It’s a Woman’s World

Sorry guys, but we are vastly outnumbered when it comes to food blogging, and that’s a good thing (to borrow a turn of phrase from Martha).  It’s good for us to get a little taste of what women have had to deal with for generations.  The moral of the story is that you’re writing for a female audience.  So don’t lose sight of that.

I believe the estimates put the percentage of women food bloggers at somewhere in the high eighties.  No wonder I feel an immediate kinship whenever I come across another male blogger. I immediately subscribe to their site even if it’s a bad one.  What can I tell you ladies?  We men have to look out for one another.

One Ginormous Collective Sweet Tooth

The broad majority of posts on food blogs are sweets.  Is it any wonder that we as a nation have a problem with obesity?  I’ve also noticed that sweet posts tend to get more comments than savory posts.
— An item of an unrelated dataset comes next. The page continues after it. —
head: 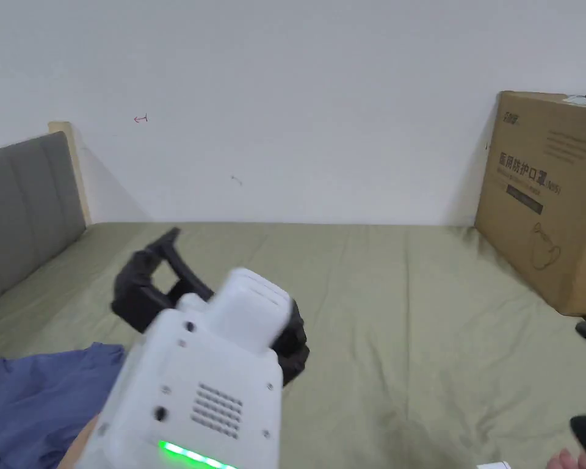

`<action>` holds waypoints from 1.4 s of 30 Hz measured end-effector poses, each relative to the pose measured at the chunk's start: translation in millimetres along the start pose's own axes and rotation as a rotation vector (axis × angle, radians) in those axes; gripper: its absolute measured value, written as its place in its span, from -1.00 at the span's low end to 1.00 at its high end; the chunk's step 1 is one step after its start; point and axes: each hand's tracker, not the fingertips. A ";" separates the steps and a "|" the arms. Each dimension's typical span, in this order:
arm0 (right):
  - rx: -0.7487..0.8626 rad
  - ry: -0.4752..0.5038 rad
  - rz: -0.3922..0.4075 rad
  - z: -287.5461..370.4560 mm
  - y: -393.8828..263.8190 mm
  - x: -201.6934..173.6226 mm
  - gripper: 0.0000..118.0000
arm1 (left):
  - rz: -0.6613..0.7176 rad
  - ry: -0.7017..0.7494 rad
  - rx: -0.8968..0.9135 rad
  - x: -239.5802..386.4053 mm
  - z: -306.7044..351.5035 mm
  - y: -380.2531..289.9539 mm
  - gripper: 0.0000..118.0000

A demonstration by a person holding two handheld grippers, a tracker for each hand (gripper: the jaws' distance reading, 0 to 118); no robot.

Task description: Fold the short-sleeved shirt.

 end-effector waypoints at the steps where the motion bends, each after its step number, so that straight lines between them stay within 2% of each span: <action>1: 0.007 -0.047 0.159 2.9 -4.2 -22.8 1.00 | 0.162 -0.017 -0.010 -12.8 0.0 -2.0 1.00; 3: 0.036 -0.019 0.429 9.9 -14.9 -55.9 1.00 | 0.425 -0.048 -0.032 -33.5 -0.1 -11.2 1.00; 4: 0.038 0.015 0.539 12.6 -24.8 -68.7 1.00 | 0.508 -0.036 -0.056 -40.3 -0.2 -16.5 1.00; 7: -0.001 0.061 0.849 12.2 -50.7 -79.4 1.00 | 0.545 0.008 -0.080 -42.6 4.3 -31.9 1.00; 10: 0.028 -0.032 1.113 11.2 -78.0 -68.5 1.00 | 0.529 0.006 -0.100 -34.8 9.5 -44.2 1.00; 11: 0.065 -0.059 1.159 16.1 -89.9 -63.4 1.00 | 0.524 -0.002 -0.102 -33.0 11.6 -48.4 1.00; 13: 0.077 -0.065 1.193 18.0 -99.7 -52.4 1.00 | 0.494 -0.019 -0.086 -26.8 17.0 -55.7 1.00; 14: 0.058 -0.063 1.167 17.4 -100.5 -48.8 1.00 | 0.484 -0.021 -0.088 -23.3 19.6 -56.5 1.00; 16: 0.021 -0.066 1.169 18.3 -102.8 -43.0 1.00 | 0.469 -0.029 -0.099 -19.4 22.4 -57.8 1.00; 18: 0.030 -0.085 1.209 18.6 -105.7 -40.7 1.00 | 0.467 -0.039 -0.114 -17.1 22.4 -58.1 1.00; 27: 0.040 -0.052 1.258 24.3 -111.3 -47.7 1.00 | 0.536 -0.021 -0.166 -17.5 20.6 -57.8 1.00; 31: 0.047 -0.043 1.296 26.3 -115.7 -48.0 1.00 | 0.516 -0.004 -0.145 -16.8 23.0 -56.9 1.00; 42: 0.037 -0.057 1.254 24.7 -112.6 -50.2 1.00 | 0.517 -0.026 -0.141 -17.6 22.8 -58.4 1.00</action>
What’s not to like about a cupcake with a honkin’ big glob of smooth and creamy butter frosting?  Everybody likes dessert. (Well, not everybody, but I’m not sure those people aren’t from another planet.)

Yes, if there is one thing we bloggers are guilty of, it’s that we are a little heavy on the sweets.  Wouldn’t it be great if we all could make a concerted effort to serve up more balanced food blogs?  Perhaps for every dessert we post, we could pledge to post 2-3 savory dishes. Or maybe we could pick one day a year for a sweet-out, wherein we would only post savory recipes and no sweets.  Our waistlines may thank us for it.

Ad Nauseum

Many food bloggers have chosen to monetize their sites through advertising.  There are a lot of advertising networks out there to help them do just that: Google Ad Sense and affiliates programs, Blogher, Gourmet Ads and various others. Most bloggers make little to no money off of advertising this way, and those that do have to work very hard to maintain the income they can get.  Trust me. Food bloggers are not getting rich.  Most of us are doing it out of love.

Bloggers earn most of their money when readers click on the advertisers’ links.   They receive very little for impressions viewed. Yet every time you log onto a food blog using an advertising network, the advertisers are getting their products and services in front of you for pennies on the dollar. In the days before the Internet, advertisers used to pay big bucks for that kind of exposure.

While advertisers pay very little to get the attention of blog readers, the lion’s share of what they do pay goes to the advertising networks.  The bloggers see very little of it, yet the blogger has done all the work. In the end, it’s the blogger that brought the reader to the advertiser.

At The Kitchen Journals, we will roll out without advertisement, but we are looking at new advertising paradigms that respect the reader, bring value to the advertiser, and ensure that the writers and photographers get a fair wage.  It will be a difficult balance to strike, but we aim to do it.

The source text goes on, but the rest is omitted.